Case ID: ark_11/html/0598-01.html
Source: Caselaw Access Project
Author: {"author": "Mr. Chief Justice Johnson Mr. Justice Scott :", "license": "Public Domain", "url": "https://static.case.law/"}
Date Created: 2024-08-24T03:29:51.129683

Kennedy Ex parte.
    
      Per Curiam, Johnson, O. J. — An injunction is a writ issuing by the order and under the seal of a court of equity; and though the ordering of it may be the exercise of a mere ministerial discretion, yet such act can only be done by a judicial officer.
    By the 6th sec. of the 6th art. of the constitution jurisdiction in all matters of equity is vested in the circuit court, until courts of chancery are established, and until such courts are established the legislature cannot authorize masters in chancery to order writs of injunction, and the act attempting to empower them so to do (Digest p. 591, sec. 2) is unconstitutional and void.
    Mr. Justice Scott, concurring, but holding that the granting or refusal of an injunction is the exercise, not of ministerial, but of judicial discretion.
    
      
      On Application for Supersedeas.
    
    Stith, for the petitioner.
    The question presented is whether the granting, not the issuing of a writ of injunction be a ministerial or judicial act. If it be a judicial act, it can be granted only by an officer rightfully exercising judicial power, and consequently cannot be granted by a master in chancery under our constitution; which confers jurisdiction in matters of equity upon the circuit courts. An injunction is defined to be “A writ issuing by the order and under the seal of a court of equity.” 1 Eden 1.
   Mr. Chief Justice Johnson

delivered the opinion of the Court.

This is an application to set aside the order and supersede the injunction issued in obedience to it. The petitioner charges that Josiah Scogin, whom he represents as master in chancery for Ouachita county, ordered, and that the clerk of the circuit court thereof issued an injunction and thereby superseded and stayed the execution of a judgment which had been rendered in his favor against William Frazier before a justice of the peace. The ground, upon which he bases his application, is that the master, under our constitution, can exercise no such power.

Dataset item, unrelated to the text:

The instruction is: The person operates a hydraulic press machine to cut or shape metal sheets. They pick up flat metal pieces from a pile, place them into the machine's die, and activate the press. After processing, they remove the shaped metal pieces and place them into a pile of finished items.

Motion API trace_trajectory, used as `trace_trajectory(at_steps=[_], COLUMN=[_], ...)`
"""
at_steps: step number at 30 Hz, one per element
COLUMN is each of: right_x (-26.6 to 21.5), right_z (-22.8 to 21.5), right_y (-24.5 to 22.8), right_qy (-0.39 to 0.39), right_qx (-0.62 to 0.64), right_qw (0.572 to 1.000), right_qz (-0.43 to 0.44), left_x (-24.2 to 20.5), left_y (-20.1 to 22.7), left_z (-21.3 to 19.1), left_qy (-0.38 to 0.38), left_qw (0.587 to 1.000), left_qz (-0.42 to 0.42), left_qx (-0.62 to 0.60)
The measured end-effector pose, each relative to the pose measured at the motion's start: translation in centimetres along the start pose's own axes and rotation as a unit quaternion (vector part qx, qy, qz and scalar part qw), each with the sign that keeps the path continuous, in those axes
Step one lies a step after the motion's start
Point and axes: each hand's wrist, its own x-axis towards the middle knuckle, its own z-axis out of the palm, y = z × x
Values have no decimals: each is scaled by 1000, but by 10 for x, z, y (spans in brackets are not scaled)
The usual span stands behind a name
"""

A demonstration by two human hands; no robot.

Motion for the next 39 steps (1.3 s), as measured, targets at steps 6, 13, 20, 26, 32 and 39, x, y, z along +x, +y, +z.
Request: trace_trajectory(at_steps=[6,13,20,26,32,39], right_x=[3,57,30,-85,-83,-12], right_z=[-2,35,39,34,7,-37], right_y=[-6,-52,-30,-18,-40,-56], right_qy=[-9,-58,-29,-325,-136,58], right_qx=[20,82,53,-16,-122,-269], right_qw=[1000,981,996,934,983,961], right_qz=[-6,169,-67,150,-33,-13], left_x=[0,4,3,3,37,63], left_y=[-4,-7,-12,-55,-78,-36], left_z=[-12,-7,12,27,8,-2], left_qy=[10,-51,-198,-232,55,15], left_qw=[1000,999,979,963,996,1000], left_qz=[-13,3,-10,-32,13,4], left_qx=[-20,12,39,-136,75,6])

In order to determine this question correctly, it will be necessary first to examine into the nature and character of the writ and then to see whether the master can award it without a violation of the constitution. Eden in his Treatise on the law of Injunctions defines it as follows : “An injunction is a writ issuing by the order and under the seal of a court of equity.” If this be the correct definition of the writ, it is manifest that though the ordering of it may be the exercise of a mere ministerial discretion, yet such act can only be done by a judicial officer. It was held by this court, in the case, of Conway et al. Ex parte (4 A. R. 302 et seq.), that “ The issuing or refusing an injunction is not a judicial act, but the exercise of a ministerial discretion.” That was an application to this court lor a mandamus to compel the judge of the fifth circuit to grant an injunction.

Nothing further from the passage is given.